[About this task]:
What is the number of lines in the following data that contain "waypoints"? Answer with the number alone.

[Raw data]:
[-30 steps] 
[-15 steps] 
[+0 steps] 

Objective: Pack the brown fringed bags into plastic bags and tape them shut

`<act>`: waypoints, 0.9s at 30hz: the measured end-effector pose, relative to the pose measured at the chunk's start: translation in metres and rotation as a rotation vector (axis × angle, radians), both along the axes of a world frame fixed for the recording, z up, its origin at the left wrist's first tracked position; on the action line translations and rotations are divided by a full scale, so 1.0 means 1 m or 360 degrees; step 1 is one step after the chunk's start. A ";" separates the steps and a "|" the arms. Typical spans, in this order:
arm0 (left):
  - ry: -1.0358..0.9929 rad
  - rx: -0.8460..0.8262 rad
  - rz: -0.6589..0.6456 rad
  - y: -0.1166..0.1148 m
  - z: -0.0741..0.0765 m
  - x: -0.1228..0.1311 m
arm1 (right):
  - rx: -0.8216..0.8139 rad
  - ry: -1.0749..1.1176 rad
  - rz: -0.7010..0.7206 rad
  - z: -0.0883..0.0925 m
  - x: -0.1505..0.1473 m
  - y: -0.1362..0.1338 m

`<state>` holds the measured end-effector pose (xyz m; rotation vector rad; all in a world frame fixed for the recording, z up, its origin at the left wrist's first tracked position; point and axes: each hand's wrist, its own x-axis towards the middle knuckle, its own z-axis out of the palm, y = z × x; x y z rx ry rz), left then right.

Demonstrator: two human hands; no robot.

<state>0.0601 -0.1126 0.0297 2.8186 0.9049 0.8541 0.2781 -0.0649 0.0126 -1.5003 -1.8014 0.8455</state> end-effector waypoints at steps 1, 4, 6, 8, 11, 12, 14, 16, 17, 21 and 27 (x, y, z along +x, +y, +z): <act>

[Solution]:
2